Il dibattito che si è sviluppato in questi giorni attorno al tema della Aree Interne, tra le altre cose, ha avuto il merito di aprire una nuova prospettiva, in particolare dopo l’ultimo intervento di Valentino Filippetti, sindaco di Parrano. Fino ad oggi, infatti, abbiamo parlato delle Aree Interne come luoghi da “recuperare”, territori da “rilanciare”, periferie dell’economia e dello sviluppo da aiutare e da supportare.
Le abbiamo raccontate come spazi in sofferenza, afflitti da spopolamento, carenza di servizi, isolamento. Una parte d’Italia fragile, da salvare. Queste sfide e queste criticità, effettivamente, ci mettono ogni giorno a dura prova. Ma proviamo a spostare lo sguardo. La verità, che diventa sempre più evidente sotto la pressione della crisi climatica e ambientale, è che le Aree Interne e rurali non sono soltanto territori da salvare. Sono, al contrario, i territori che ci posso salvare, e senza i quali non potranno sopravvivere nemmeno le città.
Le Aree Interne ospitano foreste, fiumi, pascoli, terreni agricoli, montagne, colline. Spazi che generano servizi ecosistemici fondamentali, cioè tutte quelle funzioni naturali che rendono possibile la vita umana, anche (e soprattutto) in ambiente urbano: acqua potabile, accumulata nei bacini idrici montani e collinari; aria pulita, grazie ai processi di assorbimento dell’anidride carbonica; cibo di qualità, prodotto da agricoltura innovativa e di qualità; difesa dal dissesto idrogeologico, garantita da paesaggi coltivati e manutenuti; biodiversità, che sostiene l’impollinazione, la fertilità dei terreni e la rigenerazione dei suoli; paesaggi vivibili, che rigenerano il corpo e la mente.

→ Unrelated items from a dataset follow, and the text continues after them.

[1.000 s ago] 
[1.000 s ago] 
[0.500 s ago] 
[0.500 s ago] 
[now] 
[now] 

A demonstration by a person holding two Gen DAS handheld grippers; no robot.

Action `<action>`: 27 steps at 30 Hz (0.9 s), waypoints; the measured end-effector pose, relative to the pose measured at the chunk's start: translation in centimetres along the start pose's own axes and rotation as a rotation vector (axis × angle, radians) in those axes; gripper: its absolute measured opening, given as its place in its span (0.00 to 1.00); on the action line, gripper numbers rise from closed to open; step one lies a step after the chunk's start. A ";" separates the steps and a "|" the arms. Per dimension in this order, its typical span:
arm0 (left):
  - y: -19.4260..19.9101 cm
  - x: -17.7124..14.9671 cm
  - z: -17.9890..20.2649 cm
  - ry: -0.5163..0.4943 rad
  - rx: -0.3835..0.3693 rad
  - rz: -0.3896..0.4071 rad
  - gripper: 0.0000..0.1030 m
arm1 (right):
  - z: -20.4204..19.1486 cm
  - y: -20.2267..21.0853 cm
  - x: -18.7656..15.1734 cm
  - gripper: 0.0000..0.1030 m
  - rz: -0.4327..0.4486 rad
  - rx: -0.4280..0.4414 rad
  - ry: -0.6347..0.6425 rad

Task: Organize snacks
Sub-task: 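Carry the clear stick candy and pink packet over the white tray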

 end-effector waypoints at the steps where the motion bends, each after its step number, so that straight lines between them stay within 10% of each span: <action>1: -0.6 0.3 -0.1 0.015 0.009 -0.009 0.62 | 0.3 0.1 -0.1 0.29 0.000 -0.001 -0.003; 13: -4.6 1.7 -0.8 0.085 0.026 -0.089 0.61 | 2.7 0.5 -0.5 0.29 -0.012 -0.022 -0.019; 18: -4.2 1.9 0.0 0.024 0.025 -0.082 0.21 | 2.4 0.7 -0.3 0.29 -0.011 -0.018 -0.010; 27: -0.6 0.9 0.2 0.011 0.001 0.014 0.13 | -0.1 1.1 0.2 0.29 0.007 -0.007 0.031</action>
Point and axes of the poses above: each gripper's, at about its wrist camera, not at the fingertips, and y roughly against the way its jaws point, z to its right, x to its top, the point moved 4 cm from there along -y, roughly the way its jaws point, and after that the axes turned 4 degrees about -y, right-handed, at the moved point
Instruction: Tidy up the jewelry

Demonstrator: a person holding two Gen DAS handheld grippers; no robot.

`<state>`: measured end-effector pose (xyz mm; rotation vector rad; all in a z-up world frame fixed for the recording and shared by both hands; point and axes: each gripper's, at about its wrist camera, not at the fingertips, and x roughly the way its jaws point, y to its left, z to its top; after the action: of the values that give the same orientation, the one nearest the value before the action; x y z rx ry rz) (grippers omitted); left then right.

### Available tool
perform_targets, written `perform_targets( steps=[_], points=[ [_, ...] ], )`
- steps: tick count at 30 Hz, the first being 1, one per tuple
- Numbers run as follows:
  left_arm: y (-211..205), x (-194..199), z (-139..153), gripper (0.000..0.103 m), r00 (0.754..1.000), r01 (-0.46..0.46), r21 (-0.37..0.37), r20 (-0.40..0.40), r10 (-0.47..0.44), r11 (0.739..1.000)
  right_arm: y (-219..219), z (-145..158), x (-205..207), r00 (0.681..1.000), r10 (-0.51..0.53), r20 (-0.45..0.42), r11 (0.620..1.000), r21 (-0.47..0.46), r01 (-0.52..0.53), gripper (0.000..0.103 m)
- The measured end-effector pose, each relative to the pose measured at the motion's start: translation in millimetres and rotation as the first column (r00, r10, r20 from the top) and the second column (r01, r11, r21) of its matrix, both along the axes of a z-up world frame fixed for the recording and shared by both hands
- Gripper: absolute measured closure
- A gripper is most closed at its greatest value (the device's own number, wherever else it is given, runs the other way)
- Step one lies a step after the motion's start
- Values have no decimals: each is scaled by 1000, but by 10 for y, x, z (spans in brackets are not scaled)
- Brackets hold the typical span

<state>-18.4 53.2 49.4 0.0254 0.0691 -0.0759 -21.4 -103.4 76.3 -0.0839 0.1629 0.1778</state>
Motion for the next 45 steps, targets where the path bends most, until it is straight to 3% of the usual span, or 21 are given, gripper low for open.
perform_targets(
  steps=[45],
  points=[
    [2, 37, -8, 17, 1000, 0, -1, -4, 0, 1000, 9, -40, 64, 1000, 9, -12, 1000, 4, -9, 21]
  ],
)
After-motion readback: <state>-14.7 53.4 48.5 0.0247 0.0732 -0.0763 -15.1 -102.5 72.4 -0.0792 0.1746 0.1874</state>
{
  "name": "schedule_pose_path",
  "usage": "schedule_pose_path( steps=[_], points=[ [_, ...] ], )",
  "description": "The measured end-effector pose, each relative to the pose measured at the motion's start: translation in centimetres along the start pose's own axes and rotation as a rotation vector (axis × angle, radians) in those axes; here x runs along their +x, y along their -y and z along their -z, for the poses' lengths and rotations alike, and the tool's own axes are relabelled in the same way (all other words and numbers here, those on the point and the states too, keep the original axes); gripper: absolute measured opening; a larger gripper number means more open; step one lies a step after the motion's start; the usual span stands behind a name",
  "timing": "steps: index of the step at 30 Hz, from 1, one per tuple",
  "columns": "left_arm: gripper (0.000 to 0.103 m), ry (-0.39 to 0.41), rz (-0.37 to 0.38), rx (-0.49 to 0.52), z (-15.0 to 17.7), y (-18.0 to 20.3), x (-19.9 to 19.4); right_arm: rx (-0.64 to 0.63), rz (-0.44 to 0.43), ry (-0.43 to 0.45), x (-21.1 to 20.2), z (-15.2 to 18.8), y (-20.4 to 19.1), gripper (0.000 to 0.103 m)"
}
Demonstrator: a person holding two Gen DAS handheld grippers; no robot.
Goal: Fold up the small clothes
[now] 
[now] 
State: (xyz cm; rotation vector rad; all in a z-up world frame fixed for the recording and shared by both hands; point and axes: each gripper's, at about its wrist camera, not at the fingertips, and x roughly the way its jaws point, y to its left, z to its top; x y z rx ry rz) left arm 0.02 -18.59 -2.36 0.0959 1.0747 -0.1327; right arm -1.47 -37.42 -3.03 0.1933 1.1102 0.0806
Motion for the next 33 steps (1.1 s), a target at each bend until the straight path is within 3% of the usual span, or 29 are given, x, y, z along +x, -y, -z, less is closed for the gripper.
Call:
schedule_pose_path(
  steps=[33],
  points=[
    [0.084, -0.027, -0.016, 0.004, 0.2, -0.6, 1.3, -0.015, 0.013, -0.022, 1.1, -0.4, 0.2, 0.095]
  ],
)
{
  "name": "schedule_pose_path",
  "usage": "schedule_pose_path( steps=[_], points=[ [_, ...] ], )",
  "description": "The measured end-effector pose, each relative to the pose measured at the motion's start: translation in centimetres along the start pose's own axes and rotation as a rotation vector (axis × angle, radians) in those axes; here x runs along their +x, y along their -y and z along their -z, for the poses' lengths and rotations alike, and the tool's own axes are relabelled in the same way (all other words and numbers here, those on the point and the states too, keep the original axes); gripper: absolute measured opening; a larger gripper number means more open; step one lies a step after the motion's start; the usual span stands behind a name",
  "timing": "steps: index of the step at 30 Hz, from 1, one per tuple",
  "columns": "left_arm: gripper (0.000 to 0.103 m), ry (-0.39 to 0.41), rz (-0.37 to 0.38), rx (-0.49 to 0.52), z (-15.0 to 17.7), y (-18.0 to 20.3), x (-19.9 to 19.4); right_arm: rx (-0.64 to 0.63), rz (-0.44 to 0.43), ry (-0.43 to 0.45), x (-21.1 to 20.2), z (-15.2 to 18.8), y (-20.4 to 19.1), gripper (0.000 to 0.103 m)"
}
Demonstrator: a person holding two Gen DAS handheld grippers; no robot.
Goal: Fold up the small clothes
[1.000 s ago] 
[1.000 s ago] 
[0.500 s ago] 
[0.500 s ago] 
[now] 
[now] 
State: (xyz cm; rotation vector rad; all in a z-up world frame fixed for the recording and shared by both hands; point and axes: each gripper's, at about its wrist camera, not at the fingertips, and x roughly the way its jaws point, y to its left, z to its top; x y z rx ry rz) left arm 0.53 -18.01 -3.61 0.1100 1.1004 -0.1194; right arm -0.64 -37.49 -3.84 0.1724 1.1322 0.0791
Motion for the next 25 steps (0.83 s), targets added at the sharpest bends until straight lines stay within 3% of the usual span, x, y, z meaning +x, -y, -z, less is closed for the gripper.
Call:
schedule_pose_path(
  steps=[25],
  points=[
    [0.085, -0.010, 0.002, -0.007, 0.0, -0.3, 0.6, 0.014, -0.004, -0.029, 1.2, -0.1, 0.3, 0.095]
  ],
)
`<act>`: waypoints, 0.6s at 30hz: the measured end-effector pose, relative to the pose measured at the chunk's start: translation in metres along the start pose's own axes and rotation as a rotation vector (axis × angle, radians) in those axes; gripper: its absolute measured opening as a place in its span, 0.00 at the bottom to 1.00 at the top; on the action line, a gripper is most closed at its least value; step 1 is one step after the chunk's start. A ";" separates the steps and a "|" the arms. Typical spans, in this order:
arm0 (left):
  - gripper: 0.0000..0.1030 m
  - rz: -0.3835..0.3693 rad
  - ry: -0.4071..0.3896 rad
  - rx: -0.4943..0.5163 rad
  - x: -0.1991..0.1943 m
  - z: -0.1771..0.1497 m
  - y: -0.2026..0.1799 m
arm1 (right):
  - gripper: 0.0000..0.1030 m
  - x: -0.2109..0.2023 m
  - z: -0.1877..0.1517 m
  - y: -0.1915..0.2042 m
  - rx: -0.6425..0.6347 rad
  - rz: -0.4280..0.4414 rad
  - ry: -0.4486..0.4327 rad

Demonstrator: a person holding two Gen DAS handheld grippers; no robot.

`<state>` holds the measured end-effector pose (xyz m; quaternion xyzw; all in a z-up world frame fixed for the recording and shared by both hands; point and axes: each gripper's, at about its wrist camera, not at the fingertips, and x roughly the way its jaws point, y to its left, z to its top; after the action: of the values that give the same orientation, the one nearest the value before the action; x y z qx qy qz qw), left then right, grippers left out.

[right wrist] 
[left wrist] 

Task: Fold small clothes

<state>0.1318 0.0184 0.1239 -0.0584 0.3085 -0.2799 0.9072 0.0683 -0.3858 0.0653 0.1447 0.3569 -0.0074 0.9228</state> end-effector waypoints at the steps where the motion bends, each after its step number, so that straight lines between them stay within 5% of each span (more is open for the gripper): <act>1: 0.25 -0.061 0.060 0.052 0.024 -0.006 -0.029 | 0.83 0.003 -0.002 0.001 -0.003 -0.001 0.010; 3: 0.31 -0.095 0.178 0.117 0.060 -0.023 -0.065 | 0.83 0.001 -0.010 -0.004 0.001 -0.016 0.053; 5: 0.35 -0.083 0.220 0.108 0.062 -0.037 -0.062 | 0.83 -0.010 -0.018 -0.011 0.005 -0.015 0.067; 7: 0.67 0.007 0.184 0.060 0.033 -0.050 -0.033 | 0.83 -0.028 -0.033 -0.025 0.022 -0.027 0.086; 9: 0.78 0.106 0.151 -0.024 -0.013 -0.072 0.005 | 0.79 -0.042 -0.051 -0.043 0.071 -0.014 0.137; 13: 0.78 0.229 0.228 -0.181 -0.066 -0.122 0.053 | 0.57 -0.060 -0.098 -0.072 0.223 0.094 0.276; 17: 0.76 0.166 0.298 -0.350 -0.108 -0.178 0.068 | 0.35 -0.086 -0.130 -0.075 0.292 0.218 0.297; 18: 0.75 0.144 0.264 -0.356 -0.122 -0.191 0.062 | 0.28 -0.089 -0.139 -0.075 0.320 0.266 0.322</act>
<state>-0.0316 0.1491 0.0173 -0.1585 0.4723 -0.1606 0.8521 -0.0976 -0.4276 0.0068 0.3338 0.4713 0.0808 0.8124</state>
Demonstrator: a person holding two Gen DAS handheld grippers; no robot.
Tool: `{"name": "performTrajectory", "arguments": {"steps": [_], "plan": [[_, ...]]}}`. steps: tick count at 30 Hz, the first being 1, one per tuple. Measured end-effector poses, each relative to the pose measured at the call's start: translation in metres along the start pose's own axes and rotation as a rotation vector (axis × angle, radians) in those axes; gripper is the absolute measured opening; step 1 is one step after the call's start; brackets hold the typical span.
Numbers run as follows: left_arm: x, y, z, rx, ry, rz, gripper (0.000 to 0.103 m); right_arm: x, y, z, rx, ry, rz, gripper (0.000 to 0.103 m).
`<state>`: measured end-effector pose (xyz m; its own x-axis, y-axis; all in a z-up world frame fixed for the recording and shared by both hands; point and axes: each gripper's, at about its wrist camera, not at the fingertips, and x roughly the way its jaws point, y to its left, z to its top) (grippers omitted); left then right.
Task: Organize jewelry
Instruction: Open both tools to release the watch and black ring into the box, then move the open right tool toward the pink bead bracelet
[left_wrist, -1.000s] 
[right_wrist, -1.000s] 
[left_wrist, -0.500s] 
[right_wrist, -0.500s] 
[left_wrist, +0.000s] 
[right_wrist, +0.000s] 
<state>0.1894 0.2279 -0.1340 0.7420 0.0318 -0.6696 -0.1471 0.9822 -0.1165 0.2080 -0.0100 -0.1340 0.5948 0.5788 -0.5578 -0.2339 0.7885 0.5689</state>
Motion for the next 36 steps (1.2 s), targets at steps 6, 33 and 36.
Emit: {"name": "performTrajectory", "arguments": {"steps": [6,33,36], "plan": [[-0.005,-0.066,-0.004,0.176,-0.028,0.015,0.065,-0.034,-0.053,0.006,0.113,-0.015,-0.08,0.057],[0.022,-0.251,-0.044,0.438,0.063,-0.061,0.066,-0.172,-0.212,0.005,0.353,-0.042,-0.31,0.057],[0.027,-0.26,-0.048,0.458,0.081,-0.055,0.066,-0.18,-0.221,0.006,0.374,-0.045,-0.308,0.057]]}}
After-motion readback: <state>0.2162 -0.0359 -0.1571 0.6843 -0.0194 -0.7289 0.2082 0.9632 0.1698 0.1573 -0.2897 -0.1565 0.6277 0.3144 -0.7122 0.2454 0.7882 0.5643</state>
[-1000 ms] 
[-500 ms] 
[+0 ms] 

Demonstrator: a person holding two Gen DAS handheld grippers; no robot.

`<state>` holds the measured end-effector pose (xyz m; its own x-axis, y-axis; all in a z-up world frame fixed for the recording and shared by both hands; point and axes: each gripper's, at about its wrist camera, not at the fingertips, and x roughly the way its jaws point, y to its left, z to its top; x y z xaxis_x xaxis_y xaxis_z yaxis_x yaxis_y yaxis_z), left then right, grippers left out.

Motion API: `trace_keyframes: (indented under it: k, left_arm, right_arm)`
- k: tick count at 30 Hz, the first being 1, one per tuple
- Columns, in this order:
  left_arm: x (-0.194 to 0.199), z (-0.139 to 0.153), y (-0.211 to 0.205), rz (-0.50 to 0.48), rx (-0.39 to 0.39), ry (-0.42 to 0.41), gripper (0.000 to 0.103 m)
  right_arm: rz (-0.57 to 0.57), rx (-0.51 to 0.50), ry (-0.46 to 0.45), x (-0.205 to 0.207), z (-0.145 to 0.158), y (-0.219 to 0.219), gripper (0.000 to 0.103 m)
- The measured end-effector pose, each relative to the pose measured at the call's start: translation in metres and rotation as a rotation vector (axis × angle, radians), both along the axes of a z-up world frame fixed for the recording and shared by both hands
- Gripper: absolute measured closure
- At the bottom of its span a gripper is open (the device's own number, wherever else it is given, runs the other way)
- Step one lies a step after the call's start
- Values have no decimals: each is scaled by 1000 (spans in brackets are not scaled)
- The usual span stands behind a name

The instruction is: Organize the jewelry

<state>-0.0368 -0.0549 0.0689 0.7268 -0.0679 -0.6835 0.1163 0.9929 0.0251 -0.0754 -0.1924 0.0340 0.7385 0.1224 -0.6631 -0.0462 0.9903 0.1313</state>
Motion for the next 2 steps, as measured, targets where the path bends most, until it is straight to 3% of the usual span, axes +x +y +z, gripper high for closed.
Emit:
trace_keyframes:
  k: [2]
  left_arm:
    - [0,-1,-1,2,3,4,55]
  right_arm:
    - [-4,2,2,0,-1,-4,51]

Senza tutto questo, le aree urbane rischierebbero di collassare su loro stesse. L’inquinamento aumenterebbe, l’acqua scarseggerebbe, le isole di calore si moltiplicherebbero, il costo del cibo crescerebbe, la qualità di vita peggiorerebbe e le emergenze climatiche diventerebbero la norma. Interdipendenza, quindi, non assistenzialismo. Non si tratta di fare carità alle aree interne, si tratta di riconoscerne il ruolo strategico. Di riconoscere, una volta per tutte, che le città non possono vivere senza il contributo silenzioso ma cruciale delle aree rurali.
Serve un nuovo patto ecologico, sociale ed economico tra città e aree interne. Un’alleanza fondata sul riconoscimento e la remunerazione dei servizi ecosistemici, sul supporto a filiere produttive locali sostenibili, sul riequilibrio degli investimenti pubblici in infrastrutture e servizi.
È quello che, nel nostro piccolo, stiamo cercando di promuovere con la strategia della Green Community Umbria Etrusca, che vede i comuni dell’orvietano impegnati a programmare una serie integrata di azioni legate alla valorizzazione dei servizi ecosistemici e della nostra economia rurale. Non salviamo le Aree Interne per pietà. Le salviamo per salvarci tutti. Le aree interne non sono il problema. Sono una parte essenziale della soluzione.